The carrier contends that the hearing officer erred because the first certification by Dr. B became final since the claimant did not dispute the certification within the 90 days required by Rule 130.5(e). The carrier contends that the claimant disputed the certification before commencement of the 90 days, not within the 90 days as stated by Rule 130.5(e). The purpose of the 90 days, under Rule 130.5, is to provide a cutoff date for disputing a certification, not to establish a beginning date for disputes.
In addition, the carrier contends that there was no dispute of the first certification with the involvement of the claimant. It is apparent from the hearing officer’s discussion that he determined that the claimant’s testimony was credible concerning her involvement in disputing the first certification. Whether Dr. T disputed the certification with the claimant’s involvement was a factual determination to be decided by the hearing officer. See Texas Workers’ Compensation Commission Appeal No. 000101, decided February 29, 2000.

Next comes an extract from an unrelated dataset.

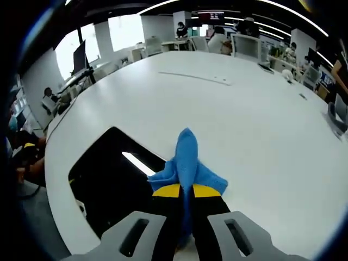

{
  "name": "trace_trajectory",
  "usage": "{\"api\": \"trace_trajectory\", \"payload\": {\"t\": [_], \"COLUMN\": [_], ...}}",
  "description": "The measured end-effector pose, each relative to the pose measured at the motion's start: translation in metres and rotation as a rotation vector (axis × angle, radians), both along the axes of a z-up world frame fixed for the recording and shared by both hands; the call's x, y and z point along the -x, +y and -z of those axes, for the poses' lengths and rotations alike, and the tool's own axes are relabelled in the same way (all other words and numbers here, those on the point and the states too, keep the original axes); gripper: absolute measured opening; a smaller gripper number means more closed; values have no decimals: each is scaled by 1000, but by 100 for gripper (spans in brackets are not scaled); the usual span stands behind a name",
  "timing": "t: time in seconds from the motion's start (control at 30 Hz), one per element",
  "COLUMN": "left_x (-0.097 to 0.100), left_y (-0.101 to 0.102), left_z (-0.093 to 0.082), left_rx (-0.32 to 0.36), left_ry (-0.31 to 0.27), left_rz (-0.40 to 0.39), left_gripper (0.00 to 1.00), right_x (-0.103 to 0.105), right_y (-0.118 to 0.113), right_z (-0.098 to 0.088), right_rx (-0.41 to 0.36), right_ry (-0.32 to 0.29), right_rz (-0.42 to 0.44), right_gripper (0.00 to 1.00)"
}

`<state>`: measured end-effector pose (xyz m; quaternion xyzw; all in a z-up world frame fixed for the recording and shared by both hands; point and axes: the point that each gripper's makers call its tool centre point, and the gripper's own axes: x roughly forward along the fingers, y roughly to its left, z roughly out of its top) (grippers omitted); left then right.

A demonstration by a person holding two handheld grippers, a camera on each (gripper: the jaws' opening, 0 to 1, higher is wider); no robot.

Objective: Wipe the mirror surface with the cleaning cloth until all visible marks leave the cleaned area.

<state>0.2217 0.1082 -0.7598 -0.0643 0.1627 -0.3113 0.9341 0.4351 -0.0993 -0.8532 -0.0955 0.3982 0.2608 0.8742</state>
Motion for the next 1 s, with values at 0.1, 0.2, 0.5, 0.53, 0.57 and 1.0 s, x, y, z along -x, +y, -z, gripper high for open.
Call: {"api": "trace_trajectory", "payload": {"t": [0.1, 0.2, 0.5, 0.53, 0.57, 1.0], "left_x": [0, 0, 0, 0, 0, 0], "left_y": [0, 0, 0, 0, 0, -1], "left_z": [0, 0, 1, 0, 0, -1], "left_rx": [-1, -1, -3, -3, -2, 4], "left_ry": [1, 1, 1, 1, 1, -4], "left_rz": [0, 0, 4, 4, 5, 6], "left_gripper": [99, 99, 99, 99, 99, 99], "right_x": [-2, -3, -6, -6, -6, -5], "right_y": [0, 0, 1, 1, 1, 1], "right_z": [0, 0, -1, -1, -1, -8], "right_rx": [5, 4, -2, -1, 1, 20], "right_ry": [-7, -5, -1, 0, 2, -22], "right_rz": [-2, 0, 0, -2, -6, -20], "right_gripper": [1, 1, 1, 1, 1, 0]}}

There is evidence that supports the hearing officer’s determination that the claimant had disability from April 20, 1999, to the date of the CCH. Note, disability can extend beyond the MMI date; however, pursuant to Section 408.102, temporary income benefits only continue until the employee reaches MMI, but that does not necessarily mean that disability ends on that date.
The claimant’s credibility was a matter for the hearing officer, as the sole judge of the weight and credibility of the evidence, and it was up to him to resolve such conflicts and inconsistencies as were present in the evidence. Garza v. Commercial Insurance Co. of Newark, New Jersey, 508 S.W.2d 701 (Tex. Civ. App.-Amarillo 1974, no writ). We will not disturb the challenged factual findings of the hearing officer unless we find them so against the great weight and preponderance of the evidence as to be clearly wrong or manifestly unjust and we do not find them so in this case. Cain v. Bain, 709 S.W.2d 175, 176 (Tex. 1986); In re King’s Estate, 150 Tex. 662, 244 S.W.2d 660 (1951).
We note that the claimant’s response to the carrier’s appeal states that the claimant disagrees with the hearing officer’s findings that (1) there was no misdiagnosis or previously undiagnosed condition and (2) Dr. B’s certification was proper and valid at all relevant times. The response was not received by the Texas Workers’ Compensation Commission in the time required for an appeal and these matters raised in the response cannot be considered as an appeal.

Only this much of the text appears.